1837 yılında 2. Mahmut Döneminde Adapazarı kaza merkezi haline getirilmiştir. Sapanca buraya nahiye olarak bağlanmıştır. İzmit - Bolu yolu Sapanca'dan geçmekte idi. Katip Çelebi, Cihannüma adlı eserinde bu yolun Sapanca kısmı hakkında yolun burada yarım mil su içinden geçtiğini ve suların kabarık olduğu zaman üzengiye çıktığını kaydetmektedir. Aynı tarif 19 yüzyılın ilk yarısında Charles Texir tarafından yapılmıştır. Bir saat kadar gölün kumları üzerinde gidilmiktedir. Bazı yerlerde sular eğer kolonlarına kadar çıkar. 1890 yılında Sapanca'ya gelen demir yolu yukarıda sözü edilen dar kıyıdan yarma açılmak süretiyle geçilmiştir. Demir yolunun inşaasından sonra karayolu ihmak edilmiş ve hemen hemen geçilmez olmuştur.

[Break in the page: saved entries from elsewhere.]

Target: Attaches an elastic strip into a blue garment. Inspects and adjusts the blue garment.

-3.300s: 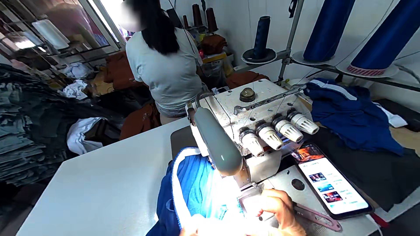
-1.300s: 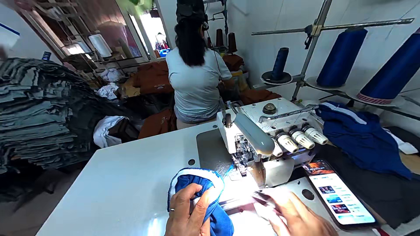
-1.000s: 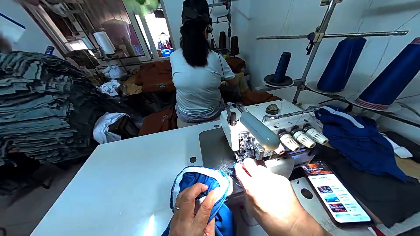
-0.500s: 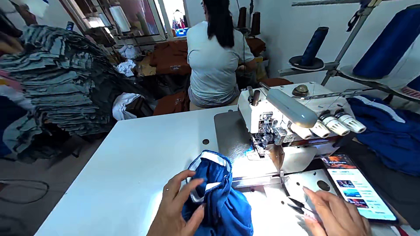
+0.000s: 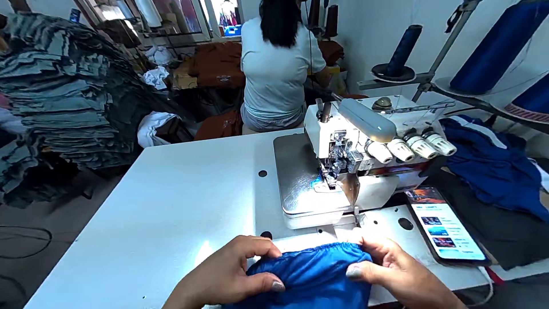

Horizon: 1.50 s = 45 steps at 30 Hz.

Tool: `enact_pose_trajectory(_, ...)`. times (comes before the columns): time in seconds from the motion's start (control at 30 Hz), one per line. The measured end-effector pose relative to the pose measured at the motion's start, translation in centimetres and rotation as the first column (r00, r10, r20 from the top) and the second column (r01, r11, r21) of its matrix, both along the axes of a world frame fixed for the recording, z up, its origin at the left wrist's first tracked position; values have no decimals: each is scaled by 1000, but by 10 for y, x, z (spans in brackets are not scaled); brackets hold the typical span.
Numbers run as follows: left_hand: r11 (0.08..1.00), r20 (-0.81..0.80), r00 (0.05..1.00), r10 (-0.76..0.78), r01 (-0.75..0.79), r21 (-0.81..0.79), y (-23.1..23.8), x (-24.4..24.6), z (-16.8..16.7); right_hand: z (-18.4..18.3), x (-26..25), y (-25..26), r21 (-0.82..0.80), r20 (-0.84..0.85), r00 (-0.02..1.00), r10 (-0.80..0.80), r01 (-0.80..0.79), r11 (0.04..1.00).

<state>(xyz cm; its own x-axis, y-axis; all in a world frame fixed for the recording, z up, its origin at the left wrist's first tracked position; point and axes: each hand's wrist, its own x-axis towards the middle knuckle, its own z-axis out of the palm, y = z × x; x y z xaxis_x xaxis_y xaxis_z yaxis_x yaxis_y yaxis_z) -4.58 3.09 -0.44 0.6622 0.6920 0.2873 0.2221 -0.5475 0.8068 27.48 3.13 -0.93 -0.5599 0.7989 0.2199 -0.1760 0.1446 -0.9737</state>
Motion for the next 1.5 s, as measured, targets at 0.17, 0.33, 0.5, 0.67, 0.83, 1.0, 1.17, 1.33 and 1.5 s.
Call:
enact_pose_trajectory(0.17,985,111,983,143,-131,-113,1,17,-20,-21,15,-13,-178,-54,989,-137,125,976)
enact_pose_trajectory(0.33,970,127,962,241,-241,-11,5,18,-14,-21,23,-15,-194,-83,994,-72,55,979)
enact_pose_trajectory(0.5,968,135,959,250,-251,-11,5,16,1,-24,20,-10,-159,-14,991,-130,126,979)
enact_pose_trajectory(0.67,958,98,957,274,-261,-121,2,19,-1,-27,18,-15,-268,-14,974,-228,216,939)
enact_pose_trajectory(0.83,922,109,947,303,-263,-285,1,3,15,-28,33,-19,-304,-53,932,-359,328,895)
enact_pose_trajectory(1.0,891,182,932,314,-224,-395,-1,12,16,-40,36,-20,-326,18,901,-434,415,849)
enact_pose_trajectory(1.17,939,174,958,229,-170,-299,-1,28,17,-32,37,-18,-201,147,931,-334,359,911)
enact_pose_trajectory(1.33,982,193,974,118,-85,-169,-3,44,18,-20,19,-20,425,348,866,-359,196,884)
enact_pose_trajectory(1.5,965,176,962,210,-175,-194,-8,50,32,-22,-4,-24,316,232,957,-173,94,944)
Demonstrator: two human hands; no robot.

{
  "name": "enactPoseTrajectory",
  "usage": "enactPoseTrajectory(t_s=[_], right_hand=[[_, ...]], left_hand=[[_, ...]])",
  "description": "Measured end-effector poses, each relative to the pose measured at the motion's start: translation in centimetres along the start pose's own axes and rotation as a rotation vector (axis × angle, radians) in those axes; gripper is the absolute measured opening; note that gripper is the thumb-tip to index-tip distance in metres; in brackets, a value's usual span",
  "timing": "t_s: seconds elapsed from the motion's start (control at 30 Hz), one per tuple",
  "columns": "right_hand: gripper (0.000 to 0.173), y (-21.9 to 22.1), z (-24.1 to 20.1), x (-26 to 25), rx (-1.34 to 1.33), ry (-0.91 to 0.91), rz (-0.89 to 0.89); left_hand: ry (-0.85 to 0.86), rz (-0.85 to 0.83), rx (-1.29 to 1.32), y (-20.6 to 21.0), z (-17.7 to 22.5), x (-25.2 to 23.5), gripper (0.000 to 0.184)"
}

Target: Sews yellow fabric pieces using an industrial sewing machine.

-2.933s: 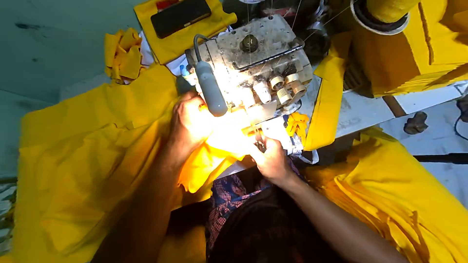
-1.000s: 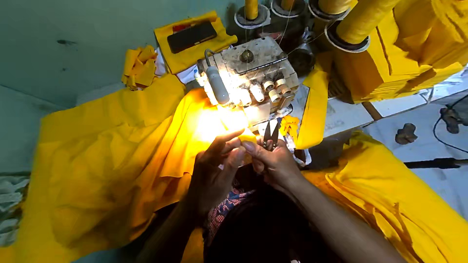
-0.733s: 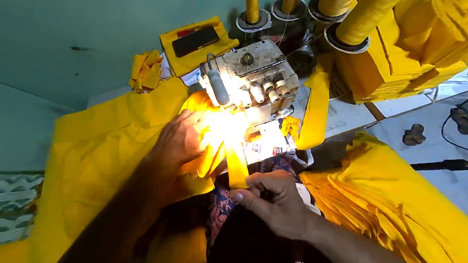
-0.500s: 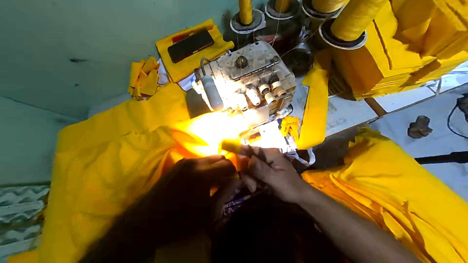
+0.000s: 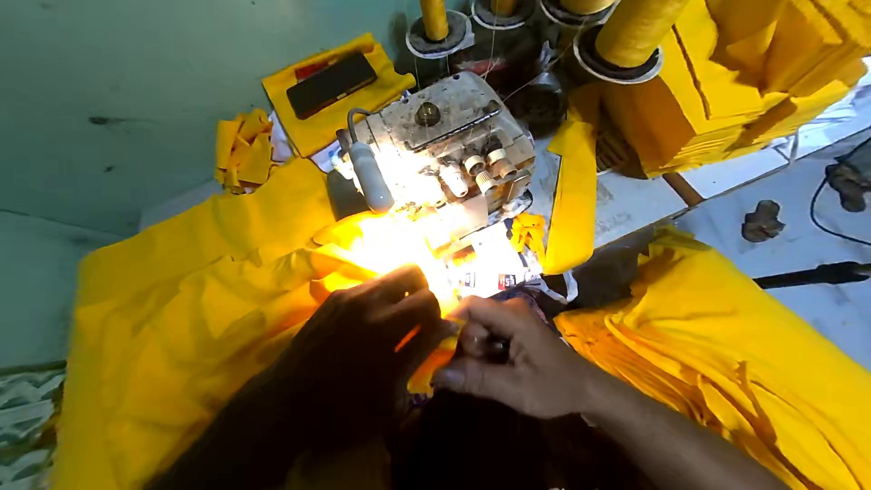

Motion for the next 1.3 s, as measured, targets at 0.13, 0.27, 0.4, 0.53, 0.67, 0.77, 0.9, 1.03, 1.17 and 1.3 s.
enactPoseTrajectory(t_s=[0.13, 0.27, 0.4, 0.53, 0.67, 0.77, 0.9, 1.03, 1.17, 1.3], right_hand=[[0.047, -0.9, 5.6, -0.6, 0.211, 0.161, 0.139], [0.047, 3.2, 8.8, -3.7, 0.561, 0.507, -0.739], [0.031, 7.8, 4.2, -13.5, 0.656, 0.322, -0.677], [0.025, 10.7, 3.4, -18.5, 0.609, -0.090, -0.196], [0.040, 8.3, 6.9, -13.2, 0.558, 0.205, -0.477], [0.022, 3.3, 10.1, -7.7, 0.481, 0.200, -0.198], [0.022, -1.6, 7.7, -5.3, 0.477, -0.027, 0.296], [0.024, -1.2, 3.0, -8.1, 0.345, -0.165, 0.133], [0.021, 0.8, 1.8, -10.3, 0.209, -0.168, -0.173], [0.026, 0.5, 3.0, -6.1, 0.297, -0.086, -0.045]], left_hand=[[-0.182, 0.046, 0.146, -3.0, -2.7, 3.2, 0.029], [-0.313, 0.058, -0.136, -7.2, -5.2, 5.2, 0.035], [-0.500, -0.133, -0.467, -8.8, -6.8, 4.3, 0.048], [-0.519, -0.146, -0.558, -9.7, -6.7, 3.6, 0.050], [-0.519, -0.202, -0.290, -8.9, -4.3, 4.5, 0.041], [-0.548, -0.209, 0.060, -8.1, -2.4, 5.2, 0.035], [-0.285, -0.022, -0.032, -5.8, -3.6, 6.7, 0.036], [-0.311, -0.039, -0.218, -6.4, -2.6, 6.2, 0.038], [-0.258, -0.033, -0.274, -6.3, -1.7, 5.5, 0.040], [-0.222, -0.023, -0.307, -5.6, -2.5, 3.8, 0.047]])
Point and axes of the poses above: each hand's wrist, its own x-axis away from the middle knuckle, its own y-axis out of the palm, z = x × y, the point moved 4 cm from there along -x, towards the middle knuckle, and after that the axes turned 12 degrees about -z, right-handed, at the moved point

Cumhuriyet devrinde karayolu gölün dar kıyısından değil, yamaçların gerisinden geçirilmiştir. Böylece kasaba tarihi ulaşım yolu görevini hem demir hemde karayolu ile yerine getirmeye devam etmiştir. 1950'li yıllarda E5 Karayolu'nun gölün karşı kıyısından geçirilmesiyle Sapanca bir müddet önemini yitirir gibi olduysa da 1989 yılında TEM Otoyolu'nun ilçeden geçmesi ile tarihi misyonuna yeniden kavuşmuş oldu.
Coğrafi Konumu
Sapanca, Sakarya iline bağlı bir ilçedir. Kuzeyinde Sapanca Gölü, doğusunda Sakarya merkez ilçesi Adapazarı, güneyinde Samanlı Dağları, Geyve ve Pamukova İlçesi, batısında da Kocaeli merkez ilçesi İzmit yer alır. Yüz ölçümü 14 km² denizden yüksekliği de 36 m.'dir. Sakarya'nın alan olarak yüzölçümü en küçük, nüfus yoğunluğu en fazla olan ilçesidir
Yeryüzü Şekilleri
İlçe toprakları yer şekilleri bakımından iki bölüme ayrılır.

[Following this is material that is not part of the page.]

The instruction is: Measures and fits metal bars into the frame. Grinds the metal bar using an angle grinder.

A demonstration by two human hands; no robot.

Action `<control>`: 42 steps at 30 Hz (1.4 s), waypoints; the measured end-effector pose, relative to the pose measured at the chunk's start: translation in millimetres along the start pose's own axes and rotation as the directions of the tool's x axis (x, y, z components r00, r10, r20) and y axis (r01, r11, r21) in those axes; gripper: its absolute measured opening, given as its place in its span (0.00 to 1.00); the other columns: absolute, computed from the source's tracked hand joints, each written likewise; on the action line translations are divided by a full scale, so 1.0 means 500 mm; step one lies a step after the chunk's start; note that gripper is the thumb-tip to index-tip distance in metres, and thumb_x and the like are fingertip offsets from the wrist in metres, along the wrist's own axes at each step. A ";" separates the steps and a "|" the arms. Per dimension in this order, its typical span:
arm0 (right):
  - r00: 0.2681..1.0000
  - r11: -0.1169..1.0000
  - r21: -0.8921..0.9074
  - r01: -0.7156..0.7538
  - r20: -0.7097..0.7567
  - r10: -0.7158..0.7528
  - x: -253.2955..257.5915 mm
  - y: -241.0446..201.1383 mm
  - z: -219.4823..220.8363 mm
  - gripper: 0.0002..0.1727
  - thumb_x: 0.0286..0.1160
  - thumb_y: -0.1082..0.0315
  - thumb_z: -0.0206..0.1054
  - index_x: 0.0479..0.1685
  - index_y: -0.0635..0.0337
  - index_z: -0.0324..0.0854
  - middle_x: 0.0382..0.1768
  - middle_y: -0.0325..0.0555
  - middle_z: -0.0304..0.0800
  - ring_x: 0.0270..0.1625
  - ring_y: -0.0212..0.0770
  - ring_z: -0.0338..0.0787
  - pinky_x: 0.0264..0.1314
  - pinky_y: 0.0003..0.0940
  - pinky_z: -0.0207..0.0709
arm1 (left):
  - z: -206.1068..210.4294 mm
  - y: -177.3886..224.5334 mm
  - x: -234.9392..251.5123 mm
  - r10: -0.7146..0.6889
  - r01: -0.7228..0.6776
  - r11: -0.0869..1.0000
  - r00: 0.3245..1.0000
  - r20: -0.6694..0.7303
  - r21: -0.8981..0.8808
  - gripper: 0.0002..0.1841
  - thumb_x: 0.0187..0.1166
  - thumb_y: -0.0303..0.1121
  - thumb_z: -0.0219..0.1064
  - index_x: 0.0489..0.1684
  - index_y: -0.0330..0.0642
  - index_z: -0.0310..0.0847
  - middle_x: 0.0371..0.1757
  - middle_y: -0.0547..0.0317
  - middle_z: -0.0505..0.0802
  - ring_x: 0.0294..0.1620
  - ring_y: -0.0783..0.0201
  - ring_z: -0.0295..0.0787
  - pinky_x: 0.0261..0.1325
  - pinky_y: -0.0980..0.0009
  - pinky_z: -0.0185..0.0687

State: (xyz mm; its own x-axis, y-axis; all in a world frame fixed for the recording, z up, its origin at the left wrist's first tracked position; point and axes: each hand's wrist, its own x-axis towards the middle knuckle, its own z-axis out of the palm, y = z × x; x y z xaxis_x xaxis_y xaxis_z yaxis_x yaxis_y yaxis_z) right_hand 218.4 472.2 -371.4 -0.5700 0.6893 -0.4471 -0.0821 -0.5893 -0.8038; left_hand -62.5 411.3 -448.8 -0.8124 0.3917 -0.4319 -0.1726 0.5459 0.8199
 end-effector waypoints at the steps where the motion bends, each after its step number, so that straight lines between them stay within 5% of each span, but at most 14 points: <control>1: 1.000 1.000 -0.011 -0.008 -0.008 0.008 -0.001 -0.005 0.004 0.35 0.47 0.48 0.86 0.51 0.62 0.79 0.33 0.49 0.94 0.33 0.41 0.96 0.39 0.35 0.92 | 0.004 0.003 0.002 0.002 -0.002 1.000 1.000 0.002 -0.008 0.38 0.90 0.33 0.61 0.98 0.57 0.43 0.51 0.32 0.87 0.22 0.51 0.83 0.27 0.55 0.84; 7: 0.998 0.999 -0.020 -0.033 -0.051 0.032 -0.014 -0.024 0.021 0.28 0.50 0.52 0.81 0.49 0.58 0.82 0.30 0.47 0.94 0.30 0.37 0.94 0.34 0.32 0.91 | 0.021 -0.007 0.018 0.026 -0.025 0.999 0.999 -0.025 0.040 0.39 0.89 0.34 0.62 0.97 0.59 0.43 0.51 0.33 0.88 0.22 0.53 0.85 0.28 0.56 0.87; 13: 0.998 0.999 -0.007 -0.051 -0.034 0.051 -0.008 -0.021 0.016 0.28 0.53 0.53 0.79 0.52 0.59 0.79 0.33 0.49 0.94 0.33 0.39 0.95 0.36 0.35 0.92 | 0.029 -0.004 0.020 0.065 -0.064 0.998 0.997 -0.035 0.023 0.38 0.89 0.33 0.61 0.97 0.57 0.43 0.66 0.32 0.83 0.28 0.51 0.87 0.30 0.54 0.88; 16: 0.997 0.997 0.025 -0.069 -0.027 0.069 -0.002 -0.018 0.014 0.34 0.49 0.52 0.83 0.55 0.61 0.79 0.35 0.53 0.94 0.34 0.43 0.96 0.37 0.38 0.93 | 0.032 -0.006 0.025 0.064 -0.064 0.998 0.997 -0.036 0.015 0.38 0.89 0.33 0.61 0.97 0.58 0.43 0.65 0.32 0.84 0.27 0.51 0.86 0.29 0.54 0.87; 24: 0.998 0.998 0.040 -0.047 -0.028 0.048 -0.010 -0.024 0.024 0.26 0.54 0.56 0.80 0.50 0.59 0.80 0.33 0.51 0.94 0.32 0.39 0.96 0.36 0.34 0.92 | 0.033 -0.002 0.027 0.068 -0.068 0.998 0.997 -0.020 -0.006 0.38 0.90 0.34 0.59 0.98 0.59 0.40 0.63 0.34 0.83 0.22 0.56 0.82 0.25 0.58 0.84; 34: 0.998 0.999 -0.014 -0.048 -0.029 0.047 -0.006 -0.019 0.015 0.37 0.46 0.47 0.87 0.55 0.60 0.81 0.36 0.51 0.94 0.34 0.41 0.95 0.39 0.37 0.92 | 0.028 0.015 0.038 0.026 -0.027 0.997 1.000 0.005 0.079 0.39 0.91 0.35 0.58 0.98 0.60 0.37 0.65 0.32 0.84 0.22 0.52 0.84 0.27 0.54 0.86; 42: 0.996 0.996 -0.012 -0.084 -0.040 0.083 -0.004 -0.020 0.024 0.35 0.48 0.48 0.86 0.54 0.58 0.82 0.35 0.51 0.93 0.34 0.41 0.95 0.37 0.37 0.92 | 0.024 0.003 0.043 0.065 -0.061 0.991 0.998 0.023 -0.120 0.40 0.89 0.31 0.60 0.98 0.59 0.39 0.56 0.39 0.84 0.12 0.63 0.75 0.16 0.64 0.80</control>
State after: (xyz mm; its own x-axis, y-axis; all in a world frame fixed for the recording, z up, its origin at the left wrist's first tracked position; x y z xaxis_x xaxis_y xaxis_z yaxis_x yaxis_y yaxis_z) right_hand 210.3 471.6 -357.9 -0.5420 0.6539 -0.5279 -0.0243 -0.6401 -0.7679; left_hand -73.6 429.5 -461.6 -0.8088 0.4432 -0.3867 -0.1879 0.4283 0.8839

Birinci bölümü, Bolu'nun güneyinden uzanan Köroğlu Dağları'nın bölgedeki uzantısı olan Samanlı Dağları'nın kuzey yamaçları ve bu yamaçlarda oluşmuş vadileri içine alır. Bu bölüm oldukça engebelidir. İkinci bölümünü ise, Samanlı Dağları'nın kuzey eteklerinde Sapanca ilçe merkezinin de yer aldığı dağ eteği ovasıdır. Bu ova dağların kuzey yamaçlarından inen derelerin taşıdığı alüvyonlarla oluşmuştur.
Bu dağlardan inen derelerin en önemlileri İstanbul Deresi, Kurtköy Deresi ve Mahmudiye Deresidir. Ayrıca ilçenin en önemli deresi olan Akçay Deresi de Sakarya Nehri ile birleşir. Kuzey Anadolu fay hattı Sapanca Gölü'nden geçer. Bu sebeple ilçe, birinci derece deprem bölgesidir. Ancak fay hattının gölden geçmesi ilçe merkezinin ve diğer yerleşim alanlarının depremden daha az etkilenmesini sağlamıştır. İlçe 17 Ağustos 1999 depremini bu sebeple az hasarla atlatmıştır.
Turizm
İlçe İstanbul başta olmak üzere civar kentler olan yakınlığı ve bir göl ve yeşillikler beldesi olması sebebiyle son dönemde kısa süreli tatiller için tercih edilmektedir. Özellikle göl civarına kurulan turistik tesisler ile turizm geliri her geçen gün artmaktadır. 1999 yılındaki deprem sonrası göl kenarındaki tesislerin kullanılamaz duruma gelmesi sonucu gerileme gösteren ilçedeki turizm son yıllarda yeniden canlanmaya başlamıştır. Özellikle ilçe çevresinde bulunan Maşukiye, Kırkpınar gibi yerleşim birimlerinde pek çok tatil köyleri ve yazlıklar kurulmuştur.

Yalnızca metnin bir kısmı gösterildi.